Encontrar trabajo al superar una determina edad se está convirtiendo en una misión imposible. Es lo que se conoce como edadismo, un problema que no solo afecta al mercado laboral español, sino también a otros países del mundo. Suzie Jimenez puede dar fe de ello, después de perder su empleo a raíz de un recorte de plantilla del 20% que hizo la tecnológica donde trabajaba.
Aun recuerda el día que vio el correo con la noticia de su cese: “El pánico ya se había apoderado de mí. ¿Quién querría contratar a alguien de 52 años como yo cuando podían limitarse a emparejar a un agente de IA bien programado con un joven becario?”, se preguntó entonces.
Desde el principio, incluso antes de ponerse a buscar trabajo, sabía que la edad iba a ser un problema. No en valde, había escuchado muchos testimonios de profesionales de su edad que se habían visto en la misma tesitura.
“Al haber trabajado en el ámbito de la selección de personal, también sé de primera mano que se puede dar prioridad al talento más joven y fresco y considerarlo innovador, mientras que a algunos candidatos de más edad se les descarta por estar sobrecualificados”, agrega, en un artículo donde narra su historia para ‘Business Insider’.
Suzie confiesa que, esa sobrecualificación, esconde a menudo otra realidad distinta: el miedo por parte de las empresas de que los trabajadores senior no sean maleables, tengan conocimientos o formas de trabajar ya desfasadas y que no puedan encajar con la cultura de empresa. Un miedo que, realmente, es un estigma. “Algunos nos describen como empleados agotados y sobrecargados de trabajo, difíciles de gestionar y que solo buscan un sueldo mientras planifican su estrategia de salida hacia la jubilación”, manifiesta.
“Sentí que tenía que renovarme”
En este contexto, Suzie asegra que, antes de actualizar su currículum, se propuso cambiar su imagen: “Sentí que tenía que renovarme: mi aspecto, mi pelo, el maquillaje, las uñas, las joyas y mi vestuario. Quería parecer más joven y transmitir esa energía que buscan los equipos de selección de personal”.
Como llevaba tiempo dedicándose al cuidado personal, afirma que sabía lo que tenía que hacer para conseguirlo. Primero, se difuminó las canas de su pelo castaño y se puso extensiones. También se ralizó un tratamiento para estimular el crecimiento del pelo y disimular la pérdida de densidad capilar.
El siguiente paso fue mejorar su sonrisa, usando Invisalign y haciéndose un blanqueamiento dental, y se acostumbró a hacerse una doble limpieza en el rostro y seguir una rutina de ‘skincare’ coreana. Asimismo, ha renovado su armario, pensando ya en las distintas combinaciones que puede hacer para acudir a las entrevistas de trabajo, combinando prendas modernas con joyas delicadas.

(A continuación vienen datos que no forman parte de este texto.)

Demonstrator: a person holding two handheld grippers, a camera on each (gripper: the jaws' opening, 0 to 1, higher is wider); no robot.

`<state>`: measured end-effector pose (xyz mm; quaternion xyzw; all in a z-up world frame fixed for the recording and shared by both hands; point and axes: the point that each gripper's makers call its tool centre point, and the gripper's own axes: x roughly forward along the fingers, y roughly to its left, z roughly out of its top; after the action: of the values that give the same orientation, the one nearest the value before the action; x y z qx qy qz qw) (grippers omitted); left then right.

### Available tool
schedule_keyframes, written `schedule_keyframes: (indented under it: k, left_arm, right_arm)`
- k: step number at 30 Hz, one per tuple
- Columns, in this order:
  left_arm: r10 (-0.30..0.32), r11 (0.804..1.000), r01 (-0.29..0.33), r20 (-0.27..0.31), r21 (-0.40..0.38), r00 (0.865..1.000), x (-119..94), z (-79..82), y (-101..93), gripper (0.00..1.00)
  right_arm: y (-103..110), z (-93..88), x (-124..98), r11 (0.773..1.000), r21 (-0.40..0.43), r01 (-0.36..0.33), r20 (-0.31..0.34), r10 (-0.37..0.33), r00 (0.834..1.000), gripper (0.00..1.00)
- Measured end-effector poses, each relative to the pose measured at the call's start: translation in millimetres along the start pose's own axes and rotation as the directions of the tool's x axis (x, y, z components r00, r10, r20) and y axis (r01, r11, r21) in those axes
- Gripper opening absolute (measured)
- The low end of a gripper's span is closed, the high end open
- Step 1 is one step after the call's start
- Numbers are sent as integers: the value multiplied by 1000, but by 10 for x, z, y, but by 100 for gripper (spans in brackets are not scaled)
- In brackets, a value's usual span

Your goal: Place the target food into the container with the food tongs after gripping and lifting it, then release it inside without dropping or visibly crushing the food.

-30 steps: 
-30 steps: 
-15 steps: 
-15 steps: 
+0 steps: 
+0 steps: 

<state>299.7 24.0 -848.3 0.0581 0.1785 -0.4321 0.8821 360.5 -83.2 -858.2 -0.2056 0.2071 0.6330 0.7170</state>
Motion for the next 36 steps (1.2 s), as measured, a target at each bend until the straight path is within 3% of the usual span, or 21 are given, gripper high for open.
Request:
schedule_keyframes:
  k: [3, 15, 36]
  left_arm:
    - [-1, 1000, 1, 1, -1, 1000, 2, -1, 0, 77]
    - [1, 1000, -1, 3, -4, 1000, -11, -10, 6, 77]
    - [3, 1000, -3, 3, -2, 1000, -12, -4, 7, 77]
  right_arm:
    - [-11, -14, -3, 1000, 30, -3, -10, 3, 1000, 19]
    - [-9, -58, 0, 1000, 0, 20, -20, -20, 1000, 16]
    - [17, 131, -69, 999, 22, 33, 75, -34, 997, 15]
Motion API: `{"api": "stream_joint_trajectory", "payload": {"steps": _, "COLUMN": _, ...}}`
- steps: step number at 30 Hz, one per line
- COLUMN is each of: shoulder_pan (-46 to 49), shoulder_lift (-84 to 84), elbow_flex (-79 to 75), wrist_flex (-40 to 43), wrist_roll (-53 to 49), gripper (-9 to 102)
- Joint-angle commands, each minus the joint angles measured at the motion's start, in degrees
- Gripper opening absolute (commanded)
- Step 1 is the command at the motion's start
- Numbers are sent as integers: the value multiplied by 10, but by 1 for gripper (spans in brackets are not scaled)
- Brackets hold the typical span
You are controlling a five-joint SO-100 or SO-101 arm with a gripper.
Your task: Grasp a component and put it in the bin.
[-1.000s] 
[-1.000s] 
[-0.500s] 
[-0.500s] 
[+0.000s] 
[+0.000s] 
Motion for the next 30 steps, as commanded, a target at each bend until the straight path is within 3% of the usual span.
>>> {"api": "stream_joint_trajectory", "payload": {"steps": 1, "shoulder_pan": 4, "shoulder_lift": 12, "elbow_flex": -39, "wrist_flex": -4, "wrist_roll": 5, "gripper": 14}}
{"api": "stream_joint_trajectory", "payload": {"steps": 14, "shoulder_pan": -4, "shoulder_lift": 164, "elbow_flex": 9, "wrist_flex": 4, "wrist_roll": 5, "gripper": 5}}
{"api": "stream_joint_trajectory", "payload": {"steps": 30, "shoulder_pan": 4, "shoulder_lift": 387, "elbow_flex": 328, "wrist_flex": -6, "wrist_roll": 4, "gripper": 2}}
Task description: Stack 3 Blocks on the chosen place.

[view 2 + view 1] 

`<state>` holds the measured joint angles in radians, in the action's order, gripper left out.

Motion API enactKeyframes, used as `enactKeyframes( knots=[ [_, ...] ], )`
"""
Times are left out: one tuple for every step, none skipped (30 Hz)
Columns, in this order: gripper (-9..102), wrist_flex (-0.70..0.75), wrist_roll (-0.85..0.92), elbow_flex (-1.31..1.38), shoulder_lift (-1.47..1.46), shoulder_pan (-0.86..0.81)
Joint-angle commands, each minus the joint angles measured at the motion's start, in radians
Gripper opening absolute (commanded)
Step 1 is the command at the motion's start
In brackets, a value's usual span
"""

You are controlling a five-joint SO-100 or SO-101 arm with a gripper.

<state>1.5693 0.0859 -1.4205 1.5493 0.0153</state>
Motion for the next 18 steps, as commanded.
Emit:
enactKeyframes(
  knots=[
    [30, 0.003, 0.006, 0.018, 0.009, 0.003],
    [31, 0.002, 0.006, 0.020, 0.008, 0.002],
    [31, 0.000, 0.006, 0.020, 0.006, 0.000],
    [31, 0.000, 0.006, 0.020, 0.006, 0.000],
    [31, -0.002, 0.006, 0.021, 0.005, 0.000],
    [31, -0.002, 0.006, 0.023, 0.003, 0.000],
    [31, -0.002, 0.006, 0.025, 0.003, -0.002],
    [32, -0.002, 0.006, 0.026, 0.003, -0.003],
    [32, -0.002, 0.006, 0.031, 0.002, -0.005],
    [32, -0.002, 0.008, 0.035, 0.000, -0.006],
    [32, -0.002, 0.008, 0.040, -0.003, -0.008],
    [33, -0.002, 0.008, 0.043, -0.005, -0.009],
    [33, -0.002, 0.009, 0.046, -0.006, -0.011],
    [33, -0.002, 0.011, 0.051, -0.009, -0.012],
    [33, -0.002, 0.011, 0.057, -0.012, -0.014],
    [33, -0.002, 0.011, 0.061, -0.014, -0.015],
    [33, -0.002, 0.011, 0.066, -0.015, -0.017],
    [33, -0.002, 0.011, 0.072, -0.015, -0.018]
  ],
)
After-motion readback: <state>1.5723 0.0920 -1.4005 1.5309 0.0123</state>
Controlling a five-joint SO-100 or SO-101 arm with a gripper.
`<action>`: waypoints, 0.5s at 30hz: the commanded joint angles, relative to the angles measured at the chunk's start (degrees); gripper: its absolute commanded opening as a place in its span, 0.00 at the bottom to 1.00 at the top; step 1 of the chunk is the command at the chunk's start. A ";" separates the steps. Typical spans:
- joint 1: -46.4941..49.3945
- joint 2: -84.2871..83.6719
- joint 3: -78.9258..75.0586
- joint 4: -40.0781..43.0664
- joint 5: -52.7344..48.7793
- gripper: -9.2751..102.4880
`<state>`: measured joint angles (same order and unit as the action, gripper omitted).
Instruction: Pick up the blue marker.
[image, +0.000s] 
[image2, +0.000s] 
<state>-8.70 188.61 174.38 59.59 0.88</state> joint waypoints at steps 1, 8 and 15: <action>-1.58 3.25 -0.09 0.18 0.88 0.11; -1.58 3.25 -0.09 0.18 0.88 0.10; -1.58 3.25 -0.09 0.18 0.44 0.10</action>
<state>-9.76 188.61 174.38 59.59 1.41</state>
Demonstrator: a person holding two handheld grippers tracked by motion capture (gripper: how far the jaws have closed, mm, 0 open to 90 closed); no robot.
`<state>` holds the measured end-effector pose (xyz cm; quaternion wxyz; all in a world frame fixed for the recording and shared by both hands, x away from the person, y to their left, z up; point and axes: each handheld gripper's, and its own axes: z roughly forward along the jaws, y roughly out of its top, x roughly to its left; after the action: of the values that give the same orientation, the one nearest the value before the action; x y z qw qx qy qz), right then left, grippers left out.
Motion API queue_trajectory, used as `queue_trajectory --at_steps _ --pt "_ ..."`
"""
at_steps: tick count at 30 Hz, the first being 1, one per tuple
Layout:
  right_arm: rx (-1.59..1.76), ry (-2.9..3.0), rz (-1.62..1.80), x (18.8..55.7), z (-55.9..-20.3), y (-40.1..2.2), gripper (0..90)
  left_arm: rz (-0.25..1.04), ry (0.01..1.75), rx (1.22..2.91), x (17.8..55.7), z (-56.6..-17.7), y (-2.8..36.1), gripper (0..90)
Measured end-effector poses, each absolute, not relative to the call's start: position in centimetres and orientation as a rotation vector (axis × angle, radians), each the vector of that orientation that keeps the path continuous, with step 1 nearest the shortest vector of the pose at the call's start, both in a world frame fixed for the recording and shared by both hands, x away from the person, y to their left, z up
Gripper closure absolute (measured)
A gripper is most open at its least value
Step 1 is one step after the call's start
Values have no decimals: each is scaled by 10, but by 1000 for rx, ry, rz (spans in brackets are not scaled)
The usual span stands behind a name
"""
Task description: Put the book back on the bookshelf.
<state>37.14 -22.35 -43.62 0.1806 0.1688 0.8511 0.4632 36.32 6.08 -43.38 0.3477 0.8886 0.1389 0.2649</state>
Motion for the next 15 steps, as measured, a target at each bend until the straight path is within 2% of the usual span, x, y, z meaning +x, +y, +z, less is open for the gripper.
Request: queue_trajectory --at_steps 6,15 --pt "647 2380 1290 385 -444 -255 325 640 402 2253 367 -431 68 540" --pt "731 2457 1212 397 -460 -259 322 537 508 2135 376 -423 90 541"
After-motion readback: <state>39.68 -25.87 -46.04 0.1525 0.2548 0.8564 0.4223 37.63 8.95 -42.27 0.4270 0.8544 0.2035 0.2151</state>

“A mis 52 años, estoy intentando que me contraten. Mientras busco trabajo, me he estado tiñendo las canas y haciendo todo lo posible por parecer más joven”, resume su testimonio.
Tiene las habilidades, solo tiene que convencer a las empresas
Así lo asegura Suzie, quien considera que la juventud empieza desde dentro. Dejando a un lado las rutinas de belleza, empieza cada día escribiendo en su diario y rezando, tomando suplementos antienvejecimiento, comiendo comidas ricas en proteínas y haciendo al menos 30 minutos de ejercicio cardiovascular al día. También hace pesas tres o cuatro veces a la semana.
“Sé que todas estas rutinas pueden parecer abrumadoras, pero si quiero superar el proceso de selección, es absolutamente necesario que me sienta segura de mí misma”, explica.
Sobre esto, recalca que cuenta con décadas de “valiosa experiencia” en el ámbito de la captación de talento y que cree firmemente en sus capacidades, habilidades y valor como trabajadora. “Ahora estoy haciendo todo lo posible para convencer a quienes buscan contratar a jóvenes talentos de que yo también soy una candidata válida y de que no deberían descartarme por mi edad”, afirma.
Gracias a todas estas rutinas, se siente lista para lograr ese objetivo: “Mientras sigo buscando trabajo, me siento preparada y segura para acudir a cualquier entrevista, responder a cualquier pregunta y compartir mis logros profesionales, con extensiones de pelo y todo”, concluye.